A second comparative advantage is setting fees for providers.  “In the private sector, success really comes down to the fees the private insurers pay hospitals and physicians,” Morrisey said. These fees are determined by the insurer negotiating with local health care providers, and they may be of primary importance.

“According to our research, a key to being successful in the exchanges is the ability to negotiate acceptable prices from hospitals and physicians,” Morrisey said. “So, one advantage of a public option may be its ability to pay hospitals and physicians the prices that traditional Medicare has already set, which are well below the prices that private insurers have been able to negotiate.”
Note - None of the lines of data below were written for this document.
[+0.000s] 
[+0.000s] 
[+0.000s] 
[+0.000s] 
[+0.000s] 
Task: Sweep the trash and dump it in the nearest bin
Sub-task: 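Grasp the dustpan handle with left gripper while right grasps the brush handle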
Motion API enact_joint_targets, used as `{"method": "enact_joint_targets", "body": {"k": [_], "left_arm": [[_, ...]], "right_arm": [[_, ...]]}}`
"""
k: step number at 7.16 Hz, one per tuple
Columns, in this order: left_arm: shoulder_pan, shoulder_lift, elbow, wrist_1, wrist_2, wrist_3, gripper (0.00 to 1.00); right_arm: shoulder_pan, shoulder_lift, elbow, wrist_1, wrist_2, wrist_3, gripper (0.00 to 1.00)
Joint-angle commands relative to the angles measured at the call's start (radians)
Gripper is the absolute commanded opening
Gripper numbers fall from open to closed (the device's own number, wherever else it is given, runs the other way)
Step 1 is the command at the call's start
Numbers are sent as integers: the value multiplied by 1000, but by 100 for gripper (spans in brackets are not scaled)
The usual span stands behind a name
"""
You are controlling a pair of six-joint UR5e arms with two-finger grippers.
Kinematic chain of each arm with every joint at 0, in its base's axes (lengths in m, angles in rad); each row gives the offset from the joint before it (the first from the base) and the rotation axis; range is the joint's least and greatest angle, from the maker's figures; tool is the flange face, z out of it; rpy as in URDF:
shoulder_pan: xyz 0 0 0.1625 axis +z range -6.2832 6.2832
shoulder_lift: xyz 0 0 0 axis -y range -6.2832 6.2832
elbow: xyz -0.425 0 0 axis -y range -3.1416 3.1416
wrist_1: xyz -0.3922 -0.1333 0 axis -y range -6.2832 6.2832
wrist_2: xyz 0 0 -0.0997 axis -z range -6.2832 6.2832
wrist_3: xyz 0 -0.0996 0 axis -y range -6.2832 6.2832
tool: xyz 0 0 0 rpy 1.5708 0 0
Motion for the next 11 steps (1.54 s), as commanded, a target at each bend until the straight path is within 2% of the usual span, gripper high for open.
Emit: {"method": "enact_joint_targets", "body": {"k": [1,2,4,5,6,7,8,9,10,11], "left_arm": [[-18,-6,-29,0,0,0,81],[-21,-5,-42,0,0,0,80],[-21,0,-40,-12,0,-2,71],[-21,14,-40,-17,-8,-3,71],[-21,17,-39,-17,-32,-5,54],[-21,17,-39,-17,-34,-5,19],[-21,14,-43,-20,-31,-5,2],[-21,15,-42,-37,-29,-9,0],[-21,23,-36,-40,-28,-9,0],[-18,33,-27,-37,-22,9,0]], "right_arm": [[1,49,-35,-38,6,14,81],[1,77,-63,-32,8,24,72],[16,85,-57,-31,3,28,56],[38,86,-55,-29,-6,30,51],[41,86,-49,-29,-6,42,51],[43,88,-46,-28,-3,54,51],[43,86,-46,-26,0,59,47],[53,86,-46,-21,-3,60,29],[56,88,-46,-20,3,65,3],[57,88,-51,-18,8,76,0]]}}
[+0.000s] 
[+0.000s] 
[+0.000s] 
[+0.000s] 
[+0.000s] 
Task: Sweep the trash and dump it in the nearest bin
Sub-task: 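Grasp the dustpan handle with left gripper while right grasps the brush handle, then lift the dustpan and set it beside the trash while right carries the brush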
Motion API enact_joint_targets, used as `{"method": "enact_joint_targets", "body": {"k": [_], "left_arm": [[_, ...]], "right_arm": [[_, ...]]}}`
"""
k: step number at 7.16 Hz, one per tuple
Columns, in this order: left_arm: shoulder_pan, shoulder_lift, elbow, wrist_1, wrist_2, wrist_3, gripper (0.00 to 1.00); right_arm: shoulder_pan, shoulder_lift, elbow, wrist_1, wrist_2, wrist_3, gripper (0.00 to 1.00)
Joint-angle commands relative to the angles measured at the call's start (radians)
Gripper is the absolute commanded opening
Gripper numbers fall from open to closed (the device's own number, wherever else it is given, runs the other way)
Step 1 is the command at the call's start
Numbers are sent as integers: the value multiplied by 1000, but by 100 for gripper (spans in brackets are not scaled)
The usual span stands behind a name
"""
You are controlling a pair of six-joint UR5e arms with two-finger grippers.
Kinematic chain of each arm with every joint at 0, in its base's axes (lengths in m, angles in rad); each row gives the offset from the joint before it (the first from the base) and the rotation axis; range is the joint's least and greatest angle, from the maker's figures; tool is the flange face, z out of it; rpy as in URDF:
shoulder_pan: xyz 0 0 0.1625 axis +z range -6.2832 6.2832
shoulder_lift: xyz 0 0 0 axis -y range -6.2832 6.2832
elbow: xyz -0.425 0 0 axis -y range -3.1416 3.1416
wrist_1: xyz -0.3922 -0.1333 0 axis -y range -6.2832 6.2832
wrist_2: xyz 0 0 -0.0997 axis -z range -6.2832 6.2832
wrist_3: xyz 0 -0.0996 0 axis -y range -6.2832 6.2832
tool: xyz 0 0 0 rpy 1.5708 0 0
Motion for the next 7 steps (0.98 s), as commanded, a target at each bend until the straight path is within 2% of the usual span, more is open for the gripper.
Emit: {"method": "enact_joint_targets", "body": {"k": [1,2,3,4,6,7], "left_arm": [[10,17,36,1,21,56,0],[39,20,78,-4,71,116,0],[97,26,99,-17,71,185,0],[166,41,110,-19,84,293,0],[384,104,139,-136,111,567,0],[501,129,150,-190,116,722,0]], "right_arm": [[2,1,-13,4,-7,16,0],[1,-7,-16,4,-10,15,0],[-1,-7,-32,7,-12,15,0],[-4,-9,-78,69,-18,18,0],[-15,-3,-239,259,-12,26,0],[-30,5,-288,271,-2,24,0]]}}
However, these lower prices are also one reason providers are sometimes not willing to accept too many Medicare patients, especially when they have potential patients with private insurance willing to fill those beds or appointment slots at higher prices. “Only when providers have some extra capacity does the Medicare-fee strategy for the public option work,” Morrisey said. “In this case, providers take the new enrollees and are happy to take the existing Medicare fees, but when private demand for health care services is high, current Medicare beneficiaries and new public option enrollees would have difficulty finding physicians willing to treat them and hospitals able to admit them.”

However, this isn’t the only possible scenario. “A public option with a network as large and open as traditional Medicare could easily attract a disproportionate share of high utilizers who would likely be attracted by the depth of specialists available, even if premiums cost more than they would with the private insurer,” Morrisey said. In this case, the private plans—with their relatively small networks but low premiums—could serve the relatively healthy members of the population. “In this scenario the private plan does just fine, and the public option is effectively taking care of a high risk pool of patients.”

If Congress balks at a public option, Morrisey suggests that there might be another way: offering extra subsidies to private carriers if they provide coverage in areas that would otherwise be economically disadvantageous to them.

“None of this is to suggest that a public option is not an important alternative, worthy of consideration, that may ultimately be the future of the ACA,” Morrisey said. “However, just as the ACA has consequences and complexities, so too do alternatives and refinements such as the ones proposed by the president last week. The impacts are in the details, and we just don’t know what those are yet.”